O desempenho foi puxado sobretudo pelo avanço das vendas externas, que cresceram quase 25% no período, de acordo com dados divulgados nesta sexta-feira (3) pelo Ministério do Desenvolvimento, Indústria, Comércio e Serviços (MDIC).
A corrente de comércio – soma de exportações e importações – alcançou US$ 62,8 bilhões, o maior valor já registrado para um mês em toda a série histórica.
Principais números de junho: • Superávit: US$ 9,8 bilhões (+66,6% ante junho de 2025) • Exportações: US$ 36,3 bilhões (+24,9%) • Importações: US$ 26,5 bilhões (+14,4%) • Corrente de comércio: US$ 62,8 bilhões (+20,3%)
Foi o terceiro melhor resultado para junho, atrás apenas de 2021 (US$ 10,414 bilhões) e 2023 (US$ 10,077 bilhões).
Exportações em alta
O crescimento das exportações foi liderado pela indústria extrativa, seguida pela indústria de transformação e pelo agronegócio.
Exportações por setor em junho: • Indústria extrativa: US$ 9,9 bilhões (+58,4% ante junho de 2025) • Indústria de transformação: US$ 18 bilhões (+14,7%) • Agropecuária: US$ 8,1 bilhões (+18%)
Segundo o diretor de Estatísticas e Estudos de Comércio Exterior do MDIC, Herlon Brandão, ainda é cedo para mensurar o impacto do acordo comercial entre Mercosul e União Europeia sobre as vendas externas brasileiras, embora já haja relatos de maior interesse de importadores europeus.
Produtos em destaque nas exportações
• Indústria extrativa: petróleo bruto (+78,9% ante junho do ano passado), minério de ferro (+20%) • Indústria de transformação: combustíveis (+88,8%), carnes de aves (+62,4%) e carne bovina (+39,2%) • Agropecuária: soja (+17,3%), animais vivos (+208,8%), algodão bruto (+64,1%)
Destinos das vendas
As exportações avançaram para a maior parte dos principais mercados do Brasil, incluindo os Estados Unidos, apesar das tensões comerciais entre os dois países.
Exportações por região em junho: • Ásia: US$ 17,4 bilhões (+29,9%) • Europa: US$ 6,4 bilhões (+43,9%) • América do Norte: US$ 4,9 bilhões (+8,5%) • América do Sul: US$ 3,9 bilhões (+7%)

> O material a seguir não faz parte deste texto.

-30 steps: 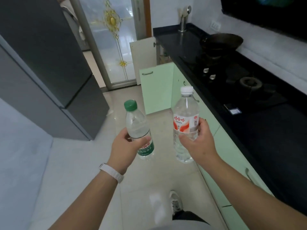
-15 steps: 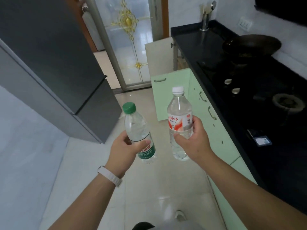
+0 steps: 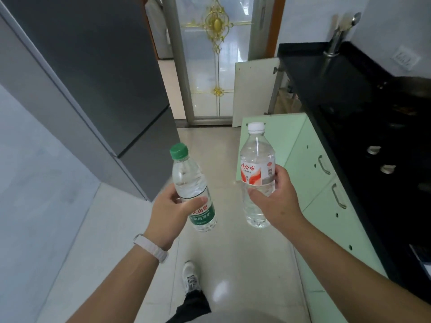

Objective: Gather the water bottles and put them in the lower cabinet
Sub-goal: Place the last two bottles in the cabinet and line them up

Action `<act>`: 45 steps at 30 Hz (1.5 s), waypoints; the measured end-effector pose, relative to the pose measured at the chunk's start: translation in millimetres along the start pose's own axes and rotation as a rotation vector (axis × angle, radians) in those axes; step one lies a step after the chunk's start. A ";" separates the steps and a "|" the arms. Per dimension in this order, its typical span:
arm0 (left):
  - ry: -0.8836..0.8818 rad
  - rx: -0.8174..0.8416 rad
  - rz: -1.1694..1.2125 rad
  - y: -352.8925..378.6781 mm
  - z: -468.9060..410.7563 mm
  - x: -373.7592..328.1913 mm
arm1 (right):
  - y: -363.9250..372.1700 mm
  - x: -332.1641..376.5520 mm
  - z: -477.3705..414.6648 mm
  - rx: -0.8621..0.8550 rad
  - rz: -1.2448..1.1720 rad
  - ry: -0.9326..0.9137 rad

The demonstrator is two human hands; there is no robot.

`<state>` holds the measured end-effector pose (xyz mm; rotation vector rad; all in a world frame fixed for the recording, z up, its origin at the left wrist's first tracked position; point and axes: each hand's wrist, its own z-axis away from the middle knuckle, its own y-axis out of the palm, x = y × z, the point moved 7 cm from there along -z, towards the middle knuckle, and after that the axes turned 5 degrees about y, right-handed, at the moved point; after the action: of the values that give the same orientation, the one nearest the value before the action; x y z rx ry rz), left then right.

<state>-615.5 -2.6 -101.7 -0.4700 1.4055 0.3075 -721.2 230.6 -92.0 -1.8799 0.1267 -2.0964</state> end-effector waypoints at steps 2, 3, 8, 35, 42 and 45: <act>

As vendas para os Estados Unidos cresceram 3,7% entre maio e junho, mesmo em meio às negociações para evitar a aplicação de novas tarifas de 25% sobre produtos brasileiros.
Importações também crescem
Do lado das compras externas, houve avanço principalmente em bens de consumo e insumos industriais.
Importações por categoria em junho: • Bens intermediários: US$ 15,1 bilhões (+10,9%) • Bens de consumo: US$ 5,7 bilhões (+34%) • Bens de capital: US$ 3,5 bilhões (+5,7%) • Combustíveis: US$ 2,2 bilhões (+11,6%)
Desempenho no primeiro semestre
De janeiro a junho, a balança comercial acumulou superávit de US$ 42,4 bilhões.
No semestre: • Exportações: US$ 184,8 bilhões (+11,5%) • Importações: US$ 142,4 bilhões (+5,1%) • Saldo comercial: US$ 42,4 bilhões (+40,3%)
Projeções para 2026
Com o bom resultado do primeiro semestre, o MDIC revisou para cima as projeções para este ano. A estimativa de superávit da balança comercial passou de US$ 72,1 bilhões para US$ 90 bilhões.
A previsão de exportações foi elevada de US$ 364,2 bilhões para US$ 394,4 bilhões, enquanto a projeção para importações subiu de US$ 292,1 bilhões para US$ 304,4 bilhões.
As novas estimativas do governo são mais otimistas que as do mercado financeiro. De acordo com o boletim Focus, do Banco Central, analistas projetam superávit comercial de US$ 76,2 bilhões em 2026.